*Requirement*:
From the data below, repeat exactly the lines from the line with "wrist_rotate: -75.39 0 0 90" to the line with "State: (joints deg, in", both included.

━━━ Supplied data

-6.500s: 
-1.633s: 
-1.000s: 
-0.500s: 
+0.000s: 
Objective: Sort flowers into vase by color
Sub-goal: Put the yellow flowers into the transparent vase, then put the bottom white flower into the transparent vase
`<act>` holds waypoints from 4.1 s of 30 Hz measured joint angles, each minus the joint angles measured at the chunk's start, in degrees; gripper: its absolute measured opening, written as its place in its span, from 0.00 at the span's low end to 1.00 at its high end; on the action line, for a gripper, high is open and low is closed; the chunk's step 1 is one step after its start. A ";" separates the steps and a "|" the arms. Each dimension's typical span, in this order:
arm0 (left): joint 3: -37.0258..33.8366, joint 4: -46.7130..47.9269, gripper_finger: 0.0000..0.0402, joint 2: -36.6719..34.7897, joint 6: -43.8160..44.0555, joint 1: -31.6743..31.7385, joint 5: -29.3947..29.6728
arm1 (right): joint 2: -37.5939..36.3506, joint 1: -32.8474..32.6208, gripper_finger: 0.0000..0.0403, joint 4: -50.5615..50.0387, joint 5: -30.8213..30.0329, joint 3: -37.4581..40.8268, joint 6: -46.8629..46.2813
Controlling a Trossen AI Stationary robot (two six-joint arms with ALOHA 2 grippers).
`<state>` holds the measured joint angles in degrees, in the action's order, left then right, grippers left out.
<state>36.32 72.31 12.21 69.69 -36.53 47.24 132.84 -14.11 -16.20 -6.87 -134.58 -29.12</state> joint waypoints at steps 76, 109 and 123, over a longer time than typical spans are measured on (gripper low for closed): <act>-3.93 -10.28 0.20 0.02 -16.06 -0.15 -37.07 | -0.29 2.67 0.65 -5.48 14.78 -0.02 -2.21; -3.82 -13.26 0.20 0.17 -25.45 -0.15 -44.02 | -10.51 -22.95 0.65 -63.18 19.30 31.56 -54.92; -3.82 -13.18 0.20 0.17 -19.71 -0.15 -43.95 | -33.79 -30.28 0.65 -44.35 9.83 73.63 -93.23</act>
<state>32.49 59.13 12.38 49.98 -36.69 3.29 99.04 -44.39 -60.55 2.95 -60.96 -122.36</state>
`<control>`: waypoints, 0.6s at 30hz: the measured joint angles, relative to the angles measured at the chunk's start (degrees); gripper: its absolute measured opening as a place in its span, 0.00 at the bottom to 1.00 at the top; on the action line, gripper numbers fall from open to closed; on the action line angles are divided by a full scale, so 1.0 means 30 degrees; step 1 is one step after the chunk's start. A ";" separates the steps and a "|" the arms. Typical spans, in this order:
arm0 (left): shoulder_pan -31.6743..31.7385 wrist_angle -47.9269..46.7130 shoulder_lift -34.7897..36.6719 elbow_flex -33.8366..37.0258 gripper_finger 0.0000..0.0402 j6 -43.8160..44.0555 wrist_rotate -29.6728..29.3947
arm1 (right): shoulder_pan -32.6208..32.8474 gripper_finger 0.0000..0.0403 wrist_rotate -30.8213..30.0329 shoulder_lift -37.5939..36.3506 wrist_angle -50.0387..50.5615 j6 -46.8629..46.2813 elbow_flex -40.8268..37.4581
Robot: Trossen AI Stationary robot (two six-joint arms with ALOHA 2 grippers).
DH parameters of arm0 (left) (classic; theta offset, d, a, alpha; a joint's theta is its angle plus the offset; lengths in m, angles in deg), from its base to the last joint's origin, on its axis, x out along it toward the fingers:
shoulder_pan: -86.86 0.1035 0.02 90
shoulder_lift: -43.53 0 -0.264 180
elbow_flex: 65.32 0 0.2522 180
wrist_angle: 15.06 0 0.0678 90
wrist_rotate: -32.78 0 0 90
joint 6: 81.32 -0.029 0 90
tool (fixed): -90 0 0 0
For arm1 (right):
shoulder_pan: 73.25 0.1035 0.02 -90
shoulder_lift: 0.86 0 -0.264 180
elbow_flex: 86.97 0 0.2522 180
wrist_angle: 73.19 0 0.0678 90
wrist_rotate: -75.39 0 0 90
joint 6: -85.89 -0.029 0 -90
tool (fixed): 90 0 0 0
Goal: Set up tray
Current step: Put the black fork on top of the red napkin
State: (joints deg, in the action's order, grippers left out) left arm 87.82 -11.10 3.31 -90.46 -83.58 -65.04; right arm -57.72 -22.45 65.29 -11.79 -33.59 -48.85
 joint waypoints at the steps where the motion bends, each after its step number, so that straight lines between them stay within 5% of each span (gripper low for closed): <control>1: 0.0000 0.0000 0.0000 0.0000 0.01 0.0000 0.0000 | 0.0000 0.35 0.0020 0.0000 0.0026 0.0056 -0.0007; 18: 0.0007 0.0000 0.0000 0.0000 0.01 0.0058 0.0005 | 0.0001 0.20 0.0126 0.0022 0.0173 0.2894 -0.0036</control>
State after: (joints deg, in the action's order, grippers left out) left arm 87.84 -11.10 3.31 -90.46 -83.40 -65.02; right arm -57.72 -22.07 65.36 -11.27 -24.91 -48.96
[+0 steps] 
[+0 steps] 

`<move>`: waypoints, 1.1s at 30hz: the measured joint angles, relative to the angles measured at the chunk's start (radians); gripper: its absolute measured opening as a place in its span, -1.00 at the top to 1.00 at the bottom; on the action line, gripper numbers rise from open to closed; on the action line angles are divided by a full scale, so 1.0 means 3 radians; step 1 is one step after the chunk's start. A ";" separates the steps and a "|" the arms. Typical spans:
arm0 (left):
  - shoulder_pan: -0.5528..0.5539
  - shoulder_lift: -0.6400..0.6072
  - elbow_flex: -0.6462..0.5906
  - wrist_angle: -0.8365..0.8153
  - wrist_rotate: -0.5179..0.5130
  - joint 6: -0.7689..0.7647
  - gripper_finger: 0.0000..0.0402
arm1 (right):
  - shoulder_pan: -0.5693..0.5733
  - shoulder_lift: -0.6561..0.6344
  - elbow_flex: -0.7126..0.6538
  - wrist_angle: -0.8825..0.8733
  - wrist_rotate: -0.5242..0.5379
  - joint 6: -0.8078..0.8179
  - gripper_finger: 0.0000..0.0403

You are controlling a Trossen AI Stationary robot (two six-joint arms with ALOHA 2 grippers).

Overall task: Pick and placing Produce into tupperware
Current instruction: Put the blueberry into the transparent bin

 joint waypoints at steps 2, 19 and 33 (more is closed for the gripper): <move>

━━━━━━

*Response for this exercise*:
wrist_rotate: -75.39 0 0 90
joint 6: -85.89 -0.029 0 -90
tool (fixed): 90 0 0 0
Goal: Set up tray
Current step: Put the black fork on top of the red napkin
State: (joints deg, in the action's order, grippers left out) left arm 87.82 -11.10 3.31 -90.46 -83.58 -65.04; right arm -57.72 -22.45 65.29 -11.79 -33.59 -48.85

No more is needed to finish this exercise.